THE TASK: Using the listing below, show all lines that hold the word "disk".

PROVIDED DATA:
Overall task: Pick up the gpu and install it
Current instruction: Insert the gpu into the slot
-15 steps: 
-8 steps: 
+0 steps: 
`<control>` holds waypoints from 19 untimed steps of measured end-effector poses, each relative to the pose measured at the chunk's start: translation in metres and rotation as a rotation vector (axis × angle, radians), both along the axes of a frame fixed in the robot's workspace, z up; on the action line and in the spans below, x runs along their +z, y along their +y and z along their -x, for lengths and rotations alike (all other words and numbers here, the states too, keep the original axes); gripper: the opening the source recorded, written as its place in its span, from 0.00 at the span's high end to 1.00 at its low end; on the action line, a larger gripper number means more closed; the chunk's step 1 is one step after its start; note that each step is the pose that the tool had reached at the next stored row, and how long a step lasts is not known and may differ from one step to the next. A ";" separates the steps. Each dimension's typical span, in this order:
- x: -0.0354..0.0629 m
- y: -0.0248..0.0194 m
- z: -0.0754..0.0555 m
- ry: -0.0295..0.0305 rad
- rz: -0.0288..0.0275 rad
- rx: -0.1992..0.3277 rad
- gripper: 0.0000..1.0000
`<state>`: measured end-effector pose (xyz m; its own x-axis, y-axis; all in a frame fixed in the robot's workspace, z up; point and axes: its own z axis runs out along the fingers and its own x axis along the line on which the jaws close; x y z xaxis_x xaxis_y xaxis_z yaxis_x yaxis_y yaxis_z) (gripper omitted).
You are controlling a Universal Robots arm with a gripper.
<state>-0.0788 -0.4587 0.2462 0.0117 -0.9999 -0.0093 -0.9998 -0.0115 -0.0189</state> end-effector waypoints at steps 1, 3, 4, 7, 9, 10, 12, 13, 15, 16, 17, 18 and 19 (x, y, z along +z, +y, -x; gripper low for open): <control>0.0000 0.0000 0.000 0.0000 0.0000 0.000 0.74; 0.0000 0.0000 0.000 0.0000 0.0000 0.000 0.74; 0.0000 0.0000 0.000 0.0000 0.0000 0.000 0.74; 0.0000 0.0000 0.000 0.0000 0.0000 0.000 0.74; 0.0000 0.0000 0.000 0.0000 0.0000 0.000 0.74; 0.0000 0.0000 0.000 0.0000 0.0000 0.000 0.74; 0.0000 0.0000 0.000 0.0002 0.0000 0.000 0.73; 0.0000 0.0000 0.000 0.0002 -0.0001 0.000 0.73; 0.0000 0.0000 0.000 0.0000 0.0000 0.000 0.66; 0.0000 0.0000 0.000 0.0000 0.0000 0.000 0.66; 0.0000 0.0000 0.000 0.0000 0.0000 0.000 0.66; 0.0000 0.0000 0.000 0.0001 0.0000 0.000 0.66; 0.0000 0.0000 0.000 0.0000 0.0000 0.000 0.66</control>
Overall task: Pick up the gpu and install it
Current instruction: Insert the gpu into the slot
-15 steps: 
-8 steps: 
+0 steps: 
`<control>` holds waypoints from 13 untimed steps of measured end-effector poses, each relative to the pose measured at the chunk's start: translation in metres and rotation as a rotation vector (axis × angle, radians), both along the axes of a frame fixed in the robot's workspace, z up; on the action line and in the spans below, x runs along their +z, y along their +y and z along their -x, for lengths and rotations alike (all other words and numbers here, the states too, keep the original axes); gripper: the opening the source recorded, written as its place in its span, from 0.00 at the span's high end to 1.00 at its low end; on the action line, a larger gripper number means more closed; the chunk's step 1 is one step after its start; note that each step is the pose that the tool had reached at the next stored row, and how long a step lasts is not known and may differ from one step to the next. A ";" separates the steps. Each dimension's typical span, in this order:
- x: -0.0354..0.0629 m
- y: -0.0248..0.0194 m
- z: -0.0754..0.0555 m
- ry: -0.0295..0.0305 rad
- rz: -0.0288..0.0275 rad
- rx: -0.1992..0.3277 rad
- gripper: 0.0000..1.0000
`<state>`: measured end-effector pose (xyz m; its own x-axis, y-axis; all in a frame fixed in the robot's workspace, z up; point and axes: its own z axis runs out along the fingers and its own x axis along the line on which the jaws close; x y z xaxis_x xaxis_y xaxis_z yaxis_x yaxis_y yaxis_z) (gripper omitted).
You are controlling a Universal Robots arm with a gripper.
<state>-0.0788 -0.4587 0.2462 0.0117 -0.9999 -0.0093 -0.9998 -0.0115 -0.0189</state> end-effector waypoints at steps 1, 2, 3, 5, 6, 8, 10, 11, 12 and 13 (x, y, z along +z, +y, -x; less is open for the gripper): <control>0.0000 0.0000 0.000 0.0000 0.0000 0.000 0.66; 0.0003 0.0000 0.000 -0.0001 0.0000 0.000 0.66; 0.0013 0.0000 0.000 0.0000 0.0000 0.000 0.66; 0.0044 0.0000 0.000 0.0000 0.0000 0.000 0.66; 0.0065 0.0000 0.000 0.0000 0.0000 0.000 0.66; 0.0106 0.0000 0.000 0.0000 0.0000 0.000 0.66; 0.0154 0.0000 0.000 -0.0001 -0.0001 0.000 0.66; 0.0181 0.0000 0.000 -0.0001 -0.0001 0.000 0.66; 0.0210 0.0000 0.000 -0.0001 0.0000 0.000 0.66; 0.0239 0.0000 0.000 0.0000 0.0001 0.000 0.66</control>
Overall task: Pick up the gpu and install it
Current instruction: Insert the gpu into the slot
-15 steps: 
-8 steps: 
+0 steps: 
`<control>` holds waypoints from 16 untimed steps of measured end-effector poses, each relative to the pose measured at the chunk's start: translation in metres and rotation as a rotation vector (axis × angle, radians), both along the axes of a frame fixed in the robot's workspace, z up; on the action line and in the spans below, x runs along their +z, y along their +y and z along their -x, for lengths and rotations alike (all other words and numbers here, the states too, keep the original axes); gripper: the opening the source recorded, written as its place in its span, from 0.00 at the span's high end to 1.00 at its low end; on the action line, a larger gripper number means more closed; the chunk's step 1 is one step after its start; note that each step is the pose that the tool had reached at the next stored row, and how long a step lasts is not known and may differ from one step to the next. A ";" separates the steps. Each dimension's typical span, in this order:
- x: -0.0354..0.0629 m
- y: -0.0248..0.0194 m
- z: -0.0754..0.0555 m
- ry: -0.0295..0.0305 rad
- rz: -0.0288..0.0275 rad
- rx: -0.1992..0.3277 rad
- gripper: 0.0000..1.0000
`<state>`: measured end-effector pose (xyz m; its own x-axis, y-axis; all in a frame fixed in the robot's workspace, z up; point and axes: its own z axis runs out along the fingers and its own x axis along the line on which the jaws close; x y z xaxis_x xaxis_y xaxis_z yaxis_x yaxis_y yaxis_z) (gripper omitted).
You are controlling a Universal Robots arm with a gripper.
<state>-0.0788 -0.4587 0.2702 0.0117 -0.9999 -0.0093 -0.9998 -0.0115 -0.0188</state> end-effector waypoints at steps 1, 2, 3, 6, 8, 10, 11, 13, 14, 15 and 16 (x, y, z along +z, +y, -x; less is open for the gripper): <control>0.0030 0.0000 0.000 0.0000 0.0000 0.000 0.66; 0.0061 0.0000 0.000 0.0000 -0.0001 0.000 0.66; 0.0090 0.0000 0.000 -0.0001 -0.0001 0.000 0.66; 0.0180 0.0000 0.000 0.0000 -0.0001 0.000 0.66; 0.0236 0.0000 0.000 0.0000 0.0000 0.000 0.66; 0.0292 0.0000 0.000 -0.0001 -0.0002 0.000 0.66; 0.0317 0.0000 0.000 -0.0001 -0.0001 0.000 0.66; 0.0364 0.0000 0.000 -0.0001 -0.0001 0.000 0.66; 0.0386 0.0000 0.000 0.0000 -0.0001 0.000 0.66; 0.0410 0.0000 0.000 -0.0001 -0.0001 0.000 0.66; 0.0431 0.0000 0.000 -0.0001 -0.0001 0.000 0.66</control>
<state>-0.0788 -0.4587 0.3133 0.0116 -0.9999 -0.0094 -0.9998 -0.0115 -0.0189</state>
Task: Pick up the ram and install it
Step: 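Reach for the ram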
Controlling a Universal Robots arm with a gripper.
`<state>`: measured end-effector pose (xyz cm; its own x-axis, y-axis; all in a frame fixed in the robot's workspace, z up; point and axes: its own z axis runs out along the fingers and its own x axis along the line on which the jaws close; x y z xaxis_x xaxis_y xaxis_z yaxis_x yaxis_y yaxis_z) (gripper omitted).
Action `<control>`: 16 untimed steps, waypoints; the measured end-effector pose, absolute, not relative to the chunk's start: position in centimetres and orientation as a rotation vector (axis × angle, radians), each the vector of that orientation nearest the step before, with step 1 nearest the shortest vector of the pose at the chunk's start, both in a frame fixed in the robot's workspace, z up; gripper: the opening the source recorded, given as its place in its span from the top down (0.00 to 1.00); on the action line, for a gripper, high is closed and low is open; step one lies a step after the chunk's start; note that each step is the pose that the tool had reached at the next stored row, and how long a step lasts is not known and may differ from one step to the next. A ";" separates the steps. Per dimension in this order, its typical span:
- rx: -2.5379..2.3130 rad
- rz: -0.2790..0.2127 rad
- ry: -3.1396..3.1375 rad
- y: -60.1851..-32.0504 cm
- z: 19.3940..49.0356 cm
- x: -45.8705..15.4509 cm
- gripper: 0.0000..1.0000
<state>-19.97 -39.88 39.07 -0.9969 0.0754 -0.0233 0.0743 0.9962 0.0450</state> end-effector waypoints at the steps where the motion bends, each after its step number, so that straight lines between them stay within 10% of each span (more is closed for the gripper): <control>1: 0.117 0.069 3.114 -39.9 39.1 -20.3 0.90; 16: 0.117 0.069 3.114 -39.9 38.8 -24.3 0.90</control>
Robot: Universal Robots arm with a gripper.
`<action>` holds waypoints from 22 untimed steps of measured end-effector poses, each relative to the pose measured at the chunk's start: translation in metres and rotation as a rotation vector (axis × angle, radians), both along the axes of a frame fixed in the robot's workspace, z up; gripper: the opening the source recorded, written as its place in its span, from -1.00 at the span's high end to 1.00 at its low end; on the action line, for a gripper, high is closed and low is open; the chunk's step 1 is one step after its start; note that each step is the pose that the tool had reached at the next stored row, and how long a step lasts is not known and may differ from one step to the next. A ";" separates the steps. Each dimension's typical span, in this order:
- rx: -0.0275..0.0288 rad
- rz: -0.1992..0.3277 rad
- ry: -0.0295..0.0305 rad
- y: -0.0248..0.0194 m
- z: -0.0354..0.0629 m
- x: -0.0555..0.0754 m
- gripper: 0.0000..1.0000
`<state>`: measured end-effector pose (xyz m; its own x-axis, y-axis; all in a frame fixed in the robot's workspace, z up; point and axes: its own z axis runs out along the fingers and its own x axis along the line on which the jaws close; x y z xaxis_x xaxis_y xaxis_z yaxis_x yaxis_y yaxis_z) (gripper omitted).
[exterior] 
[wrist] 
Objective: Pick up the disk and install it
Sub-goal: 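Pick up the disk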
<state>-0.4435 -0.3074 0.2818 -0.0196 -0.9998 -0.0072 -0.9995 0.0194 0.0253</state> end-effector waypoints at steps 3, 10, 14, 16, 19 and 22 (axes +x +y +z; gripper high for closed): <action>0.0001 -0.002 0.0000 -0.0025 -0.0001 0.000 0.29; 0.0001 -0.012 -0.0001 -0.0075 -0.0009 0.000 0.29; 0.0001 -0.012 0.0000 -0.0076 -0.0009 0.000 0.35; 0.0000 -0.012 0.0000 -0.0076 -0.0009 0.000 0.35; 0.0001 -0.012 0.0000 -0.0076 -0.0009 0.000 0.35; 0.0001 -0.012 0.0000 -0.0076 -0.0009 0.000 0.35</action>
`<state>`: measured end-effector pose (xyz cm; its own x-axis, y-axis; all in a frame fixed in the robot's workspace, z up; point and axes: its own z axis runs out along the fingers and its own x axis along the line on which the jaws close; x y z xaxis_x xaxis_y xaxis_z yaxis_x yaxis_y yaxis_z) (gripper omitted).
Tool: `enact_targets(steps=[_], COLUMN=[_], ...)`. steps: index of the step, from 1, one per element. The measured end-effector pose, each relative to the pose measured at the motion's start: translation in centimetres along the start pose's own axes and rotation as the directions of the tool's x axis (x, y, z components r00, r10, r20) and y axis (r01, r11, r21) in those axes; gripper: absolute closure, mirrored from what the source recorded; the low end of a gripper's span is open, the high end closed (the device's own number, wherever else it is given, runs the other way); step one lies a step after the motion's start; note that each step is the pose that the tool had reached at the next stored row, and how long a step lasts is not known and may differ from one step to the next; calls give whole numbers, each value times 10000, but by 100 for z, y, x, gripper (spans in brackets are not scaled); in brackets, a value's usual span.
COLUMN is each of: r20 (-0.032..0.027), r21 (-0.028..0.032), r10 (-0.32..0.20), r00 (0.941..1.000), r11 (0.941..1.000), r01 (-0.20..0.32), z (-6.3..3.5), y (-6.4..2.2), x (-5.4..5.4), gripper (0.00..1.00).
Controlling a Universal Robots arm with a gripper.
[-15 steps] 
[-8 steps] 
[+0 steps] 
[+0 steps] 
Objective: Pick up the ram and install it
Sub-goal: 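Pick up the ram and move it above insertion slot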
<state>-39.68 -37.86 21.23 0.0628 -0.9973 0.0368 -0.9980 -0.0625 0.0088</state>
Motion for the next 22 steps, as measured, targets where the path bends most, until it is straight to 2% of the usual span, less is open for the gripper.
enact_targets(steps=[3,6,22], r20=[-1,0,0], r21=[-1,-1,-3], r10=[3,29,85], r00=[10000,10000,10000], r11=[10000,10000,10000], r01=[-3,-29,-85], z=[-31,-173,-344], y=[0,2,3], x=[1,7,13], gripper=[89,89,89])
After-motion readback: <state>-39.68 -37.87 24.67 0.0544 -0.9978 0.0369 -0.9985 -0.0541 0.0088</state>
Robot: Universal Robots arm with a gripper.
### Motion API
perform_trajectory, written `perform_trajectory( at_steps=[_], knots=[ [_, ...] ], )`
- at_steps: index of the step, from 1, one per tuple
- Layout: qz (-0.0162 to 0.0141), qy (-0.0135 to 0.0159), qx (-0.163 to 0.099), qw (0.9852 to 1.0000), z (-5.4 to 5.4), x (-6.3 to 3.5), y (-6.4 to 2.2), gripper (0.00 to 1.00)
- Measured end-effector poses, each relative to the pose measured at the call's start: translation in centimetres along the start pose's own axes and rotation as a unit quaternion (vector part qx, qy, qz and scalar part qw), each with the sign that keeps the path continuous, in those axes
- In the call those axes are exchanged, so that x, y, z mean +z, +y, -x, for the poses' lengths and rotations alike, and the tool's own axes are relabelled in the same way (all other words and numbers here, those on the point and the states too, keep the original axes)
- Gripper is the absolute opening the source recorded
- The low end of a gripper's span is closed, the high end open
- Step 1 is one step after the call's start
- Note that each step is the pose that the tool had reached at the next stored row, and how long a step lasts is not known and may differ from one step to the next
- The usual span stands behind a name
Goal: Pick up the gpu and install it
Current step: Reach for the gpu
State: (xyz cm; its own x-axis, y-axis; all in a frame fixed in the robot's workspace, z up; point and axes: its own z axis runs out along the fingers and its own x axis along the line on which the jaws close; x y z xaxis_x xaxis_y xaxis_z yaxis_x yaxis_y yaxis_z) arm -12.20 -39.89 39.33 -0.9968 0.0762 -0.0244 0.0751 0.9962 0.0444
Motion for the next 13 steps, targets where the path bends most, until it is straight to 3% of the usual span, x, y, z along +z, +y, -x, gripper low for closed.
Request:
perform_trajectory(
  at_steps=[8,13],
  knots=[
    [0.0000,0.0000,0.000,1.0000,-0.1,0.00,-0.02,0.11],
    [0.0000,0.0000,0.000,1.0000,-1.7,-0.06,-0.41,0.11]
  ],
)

TASK RESULT:
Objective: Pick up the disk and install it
Sub-goal: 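Pick up the disk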

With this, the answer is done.